(Data extracted from a collection)
..............................

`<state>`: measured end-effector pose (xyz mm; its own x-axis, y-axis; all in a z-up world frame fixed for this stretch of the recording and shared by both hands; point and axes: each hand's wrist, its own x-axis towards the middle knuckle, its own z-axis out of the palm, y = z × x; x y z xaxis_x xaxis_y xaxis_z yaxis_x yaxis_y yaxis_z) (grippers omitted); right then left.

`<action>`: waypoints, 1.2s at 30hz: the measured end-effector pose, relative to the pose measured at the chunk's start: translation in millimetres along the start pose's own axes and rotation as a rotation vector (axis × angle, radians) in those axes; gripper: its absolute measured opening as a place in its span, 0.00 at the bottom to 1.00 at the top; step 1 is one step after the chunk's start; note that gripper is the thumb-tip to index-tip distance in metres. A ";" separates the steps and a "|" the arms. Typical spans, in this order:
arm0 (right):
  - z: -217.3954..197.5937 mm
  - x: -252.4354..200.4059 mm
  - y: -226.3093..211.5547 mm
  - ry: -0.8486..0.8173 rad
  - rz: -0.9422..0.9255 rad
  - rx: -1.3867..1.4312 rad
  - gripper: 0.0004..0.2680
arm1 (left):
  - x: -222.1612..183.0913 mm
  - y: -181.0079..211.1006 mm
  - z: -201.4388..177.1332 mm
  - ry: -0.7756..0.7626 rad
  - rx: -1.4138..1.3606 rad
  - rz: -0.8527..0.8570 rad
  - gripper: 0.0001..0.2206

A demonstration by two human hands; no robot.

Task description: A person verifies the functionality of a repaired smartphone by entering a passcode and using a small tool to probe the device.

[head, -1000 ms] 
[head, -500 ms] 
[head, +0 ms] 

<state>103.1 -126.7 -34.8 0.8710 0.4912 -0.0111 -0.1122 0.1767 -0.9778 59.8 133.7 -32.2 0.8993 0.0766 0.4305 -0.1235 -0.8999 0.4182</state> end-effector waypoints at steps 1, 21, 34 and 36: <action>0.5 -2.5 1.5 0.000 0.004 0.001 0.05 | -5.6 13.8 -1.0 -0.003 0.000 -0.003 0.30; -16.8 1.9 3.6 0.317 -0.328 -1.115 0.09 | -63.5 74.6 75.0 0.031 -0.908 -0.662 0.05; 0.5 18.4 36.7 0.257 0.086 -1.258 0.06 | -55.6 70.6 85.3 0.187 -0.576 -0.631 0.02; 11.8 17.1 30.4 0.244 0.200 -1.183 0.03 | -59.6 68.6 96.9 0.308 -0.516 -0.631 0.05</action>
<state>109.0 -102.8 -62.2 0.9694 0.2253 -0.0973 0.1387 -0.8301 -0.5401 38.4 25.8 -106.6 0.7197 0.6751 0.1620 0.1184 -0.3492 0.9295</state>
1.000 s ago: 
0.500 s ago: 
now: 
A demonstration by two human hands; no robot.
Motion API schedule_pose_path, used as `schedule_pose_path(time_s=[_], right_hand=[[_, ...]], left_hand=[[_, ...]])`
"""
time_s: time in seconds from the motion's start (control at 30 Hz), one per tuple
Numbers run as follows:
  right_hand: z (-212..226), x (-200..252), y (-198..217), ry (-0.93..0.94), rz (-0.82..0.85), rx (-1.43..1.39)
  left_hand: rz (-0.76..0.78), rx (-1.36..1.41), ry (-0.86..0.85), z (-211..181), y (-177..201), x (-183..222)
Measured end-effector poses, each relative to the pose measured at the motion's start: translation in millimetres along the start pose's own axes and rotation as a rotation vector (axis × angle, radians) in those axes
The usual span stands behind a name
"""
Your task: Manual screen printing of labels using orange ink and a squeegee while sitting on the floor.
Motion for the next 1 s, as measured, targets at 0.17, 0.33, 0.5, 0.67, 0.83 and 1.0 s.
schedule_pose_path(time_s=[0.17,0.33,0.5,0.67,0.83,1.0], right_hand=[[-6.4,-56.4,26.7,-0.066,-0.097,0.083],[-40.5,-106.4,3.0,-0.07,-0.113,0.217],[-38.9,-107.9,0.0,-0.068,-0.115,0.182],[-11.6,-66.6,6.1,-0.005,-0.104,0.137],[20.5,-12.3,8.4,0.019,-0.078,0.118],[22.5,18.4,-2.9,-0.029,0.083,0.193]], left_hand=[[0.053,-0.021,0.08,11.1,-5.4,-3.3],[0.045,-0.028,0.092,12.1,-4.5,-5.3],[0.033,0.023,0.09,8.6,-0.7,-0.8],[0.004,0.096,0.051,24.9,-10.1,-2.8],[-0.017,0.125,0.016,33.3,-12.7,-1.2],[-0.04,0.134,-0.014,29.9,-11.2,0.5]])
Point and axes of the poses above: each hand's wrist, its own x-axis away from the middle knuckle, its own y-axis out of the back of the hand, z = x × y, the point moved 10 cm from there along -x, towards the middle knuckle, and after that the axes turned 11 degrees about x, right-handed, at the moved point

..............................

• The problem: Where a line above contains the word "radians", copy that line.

• Expected answer:
`<action>`: waypoints, 1.2s at 30hz: the measured end-effector pose, relative to the pose measured at the chunk's start: translation in millimetres along the start pose's own axes and rotation as a rotation vector (axis × angle, radians) in those axes; gripper: its absolute measured opening as a place in its span, 0.00 at the bottom to 1.00 at the top; step 1 is one step after the chunk's start; note that gripper is the thumb-tip to index-tip distance in metres. A ";" separates the steps and a "|" the arms. Typical spans, in this order:
Measured end-effector poses, each relative to the pose measured at the motion's start: translation in millimetres along the start pose's own axes and rotation as a rotation vector (axis × angle, radians) in those axes

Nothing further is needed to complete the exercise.